A picture of a minor performing sex acts is by definition child porn. The law does not care who is in possession of it.


----------



## Road Guy (Jul 3, 2013)

This could be one of those "don't get cable and end up arrested for child porn" commercials...

I think this is an over zealous DA and I doubt the minor will get actually charged as a sex offender...

Sadly I have no doubt that this is a common occurrence in most middle and high schools...
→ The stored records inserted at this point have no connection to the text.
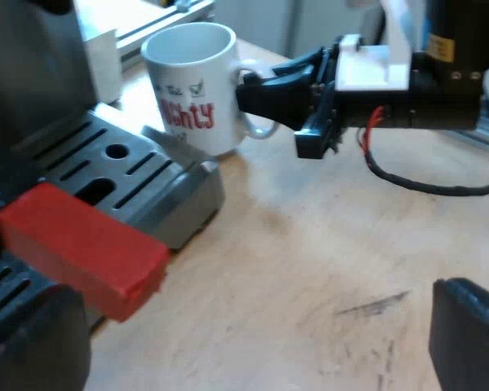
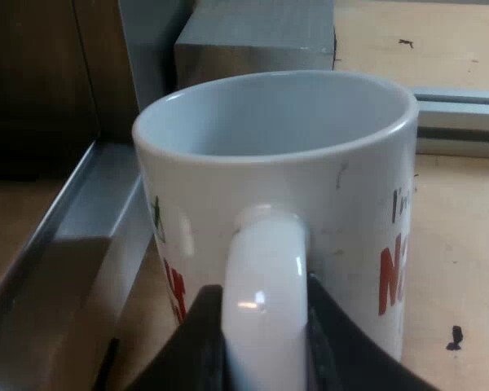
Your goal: Remove mug from coffee machine
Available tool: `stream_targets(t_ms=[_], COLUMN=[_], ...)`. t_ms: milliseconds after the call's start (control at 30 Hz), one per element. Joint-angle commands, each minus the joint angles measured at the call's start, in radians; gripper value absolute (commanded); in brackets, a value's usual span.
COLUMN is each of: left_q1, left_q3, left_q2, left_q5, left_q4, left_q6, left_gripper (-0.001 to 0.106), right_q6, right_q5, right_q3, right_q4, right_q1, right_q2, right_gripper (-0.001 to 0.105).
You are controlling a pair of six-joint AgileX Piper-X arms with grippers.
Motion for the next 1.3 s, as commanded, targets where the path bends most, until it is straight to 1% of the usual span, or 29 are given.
stream_targets(t_ms=[33, 100, 133, 267, 433, 467, 533, 567, 600, 633, 667, 700, 767, 1000, 1067, 1133, 1233, 1267, 1300], left_q1=[-0.003, -0.003, -0.003, -0.003, -0.003, -0.003, -0.003, -0.003, -0.003, -0.003, -0.003, -0.003, -0.003, -0.003, -0.003, -0.003, -0.003, -0.003, -0.003], left_q3=[-0.006, -0.006, -0.006, -0.006, -0.006, -0.006, -0.006, -0.006, -0.006, -0.006, -0.006, -0.006, -0.006, -0.006, -0.006, -0.006, -0.006, -0.006, -0.006], left_q2=[-0.003, -0.003, -0.003, -0.003, -0.003, -0.003, -0.003, -0.003, -0.003, -0.003, -0.003, -0.003, -0.003, -0.003, -0.003, -0.003, -0.003, -0.003, -0.003], left_q5=[-0.063, -0.100, -0.105, -0.108, -0.108, -0.108, -0.108, -0.117, -0.122, -0.122, -0.122, -0.122, -0.122, -0.122, -0.122, -0.122, -0.125, -0.136, -0.139], left_q4=[-0.010, -0.010, -0.010, -0.010, -0.010, -0.010, -0.010, -0.010, -0.010, -0.010, -0.010, -0.010, -0.010, -0.010, -0.010, -0.010, -0.010, -0.010, -0.010], left_q6=[-0.007, -0.007, -0.007, -0.007, -0.007, -0.007, -0.007, -0.007, -0.007, -0.007, -0.007, -0.007, -0.007, -0.007, -0.007, -0.007, -0.007, -0.004, -0.005], left_gripper=[0.085, 0.085, 0.085, 0.085, 0.085, 0.085, 0.085, 0.085, 0.085, 0.085, 0.085, 0.085, 0.085, 0.085, 0.085, 0.085, 0.085, 0.085, 0.085], right_q6=[0.022, 0.036, 0.041, 0.055, 0.055, 0.055, 0.064, 0.071, 0.079, 0.086, 0.100, 0.100, 0.100, 0.100, 0.100, 0.100, 0.100, 0.100, 0.100], right_q5=[-0.003, 0.000, 0.005, 0.041, 0.043, 0.032, 0.026, 0.026, 0.026, 0.024, 0.014, 0.011, 0.009, 0.014, 0.022, 0.053, 0.065, 0.065, 0.065], right_q3=[-0.012, -0.012, -0.012, -0.012, -0.012, -0.012, -0.012, -0.012, -0.012, -0.012, -0.012, -0.012, -0.012, -0.006, 0.000, 0.004, 0.003, 0.003, 0.003], right_q4=[-0.079, -0.079, -0.079, -0.087, -0.087, -0.087, -0.087, -0.087, -0.087, -0.087, -0.085, -0.085, -0.085, -0.041, 0.010, 0.103, 0.146, 0.195, 0.203], right_q1=[-0.002, -0.002, -0.002, -0.002, -0.002, -0.002, -0.002, -0.002, -0.002, -0.002, -0.002, -0.002, -0.002, 0.012, 0.028, 0.060, 0.074, 0.087, 0.092], right_q2=[0.021, 0.037, 0.043, 0.058, 0.058, 0.058, 0.058, 0.058, 0.058, 0.055, 0.053, 0.054, 0.054, 0.021, -0.018, -0.077, -0.104, -0.133, -0.144], right_gripper=[0.000, 0.000, 0.000, 0.000, 0.000, 0.001, 0.009, 0.018, 0.029, 0.033, 0.044, 0.053, 0.059, 0.059, 0.059, 0.059, 0.059, 0.059, 0.059])
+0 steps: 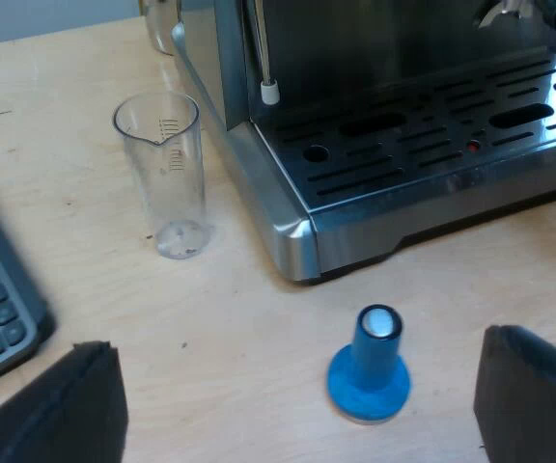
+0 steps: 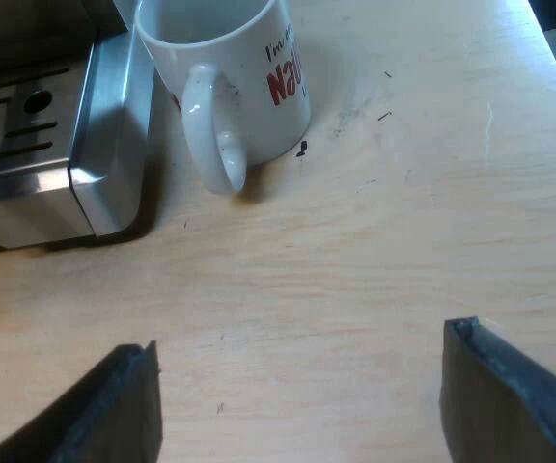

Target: Grind coffee beans and then tamp

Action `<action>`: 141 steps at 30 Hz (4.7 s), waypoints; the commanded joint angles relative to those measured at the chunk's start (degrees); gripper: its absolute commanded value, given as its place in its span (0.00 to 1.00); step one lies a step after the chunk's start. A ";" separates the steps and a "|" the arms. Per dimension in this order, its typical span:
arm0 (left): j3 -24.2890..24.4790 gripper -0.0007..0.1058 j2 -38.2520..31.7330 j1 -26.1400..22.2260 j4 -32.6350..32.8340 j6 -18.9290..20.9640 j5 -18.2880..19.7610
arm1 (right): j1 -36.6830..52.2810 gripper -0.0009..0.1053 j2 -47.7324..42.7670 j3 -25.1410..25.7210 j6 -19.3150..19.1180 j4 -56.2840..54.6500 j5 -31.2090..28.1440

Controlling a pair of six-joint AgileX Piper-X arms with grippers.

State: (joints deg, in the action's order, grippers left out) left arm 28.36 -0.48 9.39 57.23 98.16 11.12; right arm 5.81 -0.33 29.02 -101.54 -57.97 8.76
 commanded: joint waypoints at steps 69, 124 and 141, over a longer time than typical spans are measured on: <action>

I've got a middle school principal in my subdivision and he has some sad stories.. Kids having sex(yes sex) at school. Parents don't care.. It's a messes up world...


----------



## Capt Worley PE (Jul 8, 2013)

Road Guy said:


> I've got a middle school principal in my subdivision and he has some sad stories.. Kids having sex(yes sex) at school. Parents don't care.. It's a messes up world...




Been that way a while.

Twenty years ago, a neighbor and I were sitting around the pool while a girl was talking about her latest sexpoloits with another girl. After the girls walked off, she said, "Somethings messed up here. A fourteen year old girl's getting more action than I am. And I have my own place."


----------



## mudpuppy (Jul 8, 2013)

Standing by my first post, I don't think this is anything new, people are just more open about it now. We're geeky engineers so we weren't getting action at that age, but I'll bet other kids were. And heck, 100 years ago it wasn't uncommon for girls that age to be married and having kids.


----------